(Task instructions)
Please repeat, from the entries that follow, the lines from the one containing "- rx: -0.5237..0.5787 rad" through the one containing "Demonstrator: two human" exactly, adding nothing.

(Records supplied)

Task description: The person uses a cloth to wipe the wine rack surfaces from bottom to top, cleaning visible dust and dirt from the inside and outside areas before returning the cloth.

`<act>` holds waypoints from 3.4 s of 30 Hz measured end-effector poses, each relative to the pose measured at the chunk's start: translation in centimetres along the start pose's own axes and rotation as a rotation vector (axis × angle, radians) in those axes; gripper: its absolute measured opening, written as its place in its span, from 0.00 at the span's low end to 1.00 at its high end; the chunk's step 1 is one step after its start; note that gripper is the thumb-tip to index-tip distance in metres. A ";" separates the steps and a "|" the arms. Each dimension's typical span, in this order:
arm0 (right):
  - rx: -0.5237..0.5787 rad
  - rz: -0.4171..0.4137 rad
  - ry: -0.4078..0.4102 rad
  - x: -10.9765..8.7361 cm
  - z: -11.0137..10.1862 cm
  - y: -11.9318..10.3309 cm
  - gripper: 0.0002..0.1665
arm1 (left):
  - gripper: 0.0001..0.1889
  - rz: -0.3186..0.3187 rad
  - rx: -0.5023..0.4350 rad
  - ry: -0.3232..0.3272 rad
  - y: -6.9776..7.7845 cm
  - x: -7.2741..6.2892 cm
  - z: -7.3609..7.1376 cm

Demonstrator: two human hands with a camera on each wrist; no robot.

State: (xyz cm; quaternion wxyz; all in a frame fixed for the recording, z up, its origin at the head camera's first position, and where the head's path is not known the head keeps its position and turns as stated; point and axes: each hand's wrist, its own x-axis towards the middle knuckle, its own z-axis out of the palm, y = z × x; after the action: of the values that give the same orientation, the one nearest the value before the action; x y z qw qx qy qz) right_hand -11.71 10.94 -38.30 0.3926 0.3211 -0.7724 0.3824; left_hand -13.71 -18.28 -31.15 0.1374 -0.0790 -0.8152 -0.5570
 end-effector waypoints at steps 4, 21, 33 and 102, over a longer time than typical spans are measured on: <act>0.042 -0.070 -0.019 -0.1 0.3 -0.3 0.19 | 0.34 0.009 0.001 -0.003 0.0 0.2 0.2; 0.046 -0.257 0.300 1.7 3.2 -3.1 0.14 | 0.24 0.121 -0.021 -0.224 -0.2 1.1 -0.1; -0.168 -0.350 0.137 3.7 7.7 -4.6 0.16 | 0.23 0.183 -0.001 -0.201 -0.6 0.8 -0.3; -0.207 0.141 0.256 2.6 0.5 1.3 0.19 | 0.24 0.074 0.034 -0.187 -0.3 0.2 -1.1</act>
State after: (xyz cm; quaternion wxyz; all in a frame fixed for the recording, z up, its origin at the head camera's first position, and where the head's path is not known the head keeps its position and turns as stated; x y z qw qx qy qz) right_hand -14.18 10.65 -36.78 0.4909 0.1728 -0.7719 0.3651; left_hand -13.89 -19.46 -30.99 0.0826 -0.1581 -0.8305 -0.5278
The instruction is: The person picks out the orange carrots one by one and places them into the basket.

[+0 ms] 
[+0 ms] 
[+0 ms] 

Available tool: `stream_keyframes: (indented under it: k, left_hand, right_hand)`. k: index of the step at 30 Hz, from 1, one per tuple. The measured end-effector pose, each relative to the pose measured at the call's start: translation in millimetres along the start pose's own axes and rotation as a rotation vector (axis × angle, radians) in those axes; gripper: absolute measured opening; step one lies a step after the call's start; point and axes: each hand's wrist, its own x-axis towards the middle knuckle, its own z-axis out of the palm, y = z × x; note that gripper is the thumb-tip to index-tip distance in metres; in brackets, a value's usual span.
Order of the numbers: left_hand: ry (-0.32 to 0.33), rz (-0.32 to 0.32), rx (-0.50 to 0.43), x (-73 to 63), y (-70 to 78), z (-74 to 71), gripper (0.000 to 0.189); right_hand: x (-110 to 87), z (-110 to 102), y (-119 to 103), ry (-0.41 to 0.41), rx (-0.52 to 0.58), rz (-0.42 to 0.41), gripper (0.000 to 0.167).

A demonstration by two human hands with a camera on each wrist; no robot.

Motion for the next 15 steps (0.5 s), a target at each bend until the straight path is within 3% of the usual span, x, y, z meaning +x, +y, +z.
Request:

(Exercise result)
  - rx: -0.5237..0.5787 rad
  - rz: -0.4171..0.4137 rad
  - ry: -0.4078..0.4102 rad
  - x: -10.9765..8.7361 cm
  - z: -11.0137..10.1862 cm
  - y: -11.9318..10.3309 cm
  - gripper: 0.0002..0.1665
arm1 (left):
  - gripper: 0.0001..0.1889
  - rz: -0.3186..0.3187 rad
  - rx: -0.5023..0.4350 rad
  - ry: -0.3232..0.3272 rad
  - y: -6.9776..7.7845 cm
  - x: -7.2741..6.2892 cm
  - z: -7.3609..7.1376 cm

Demonstrator: two human hands with a camera on each wrist; no robot.

This answer has been written out in full.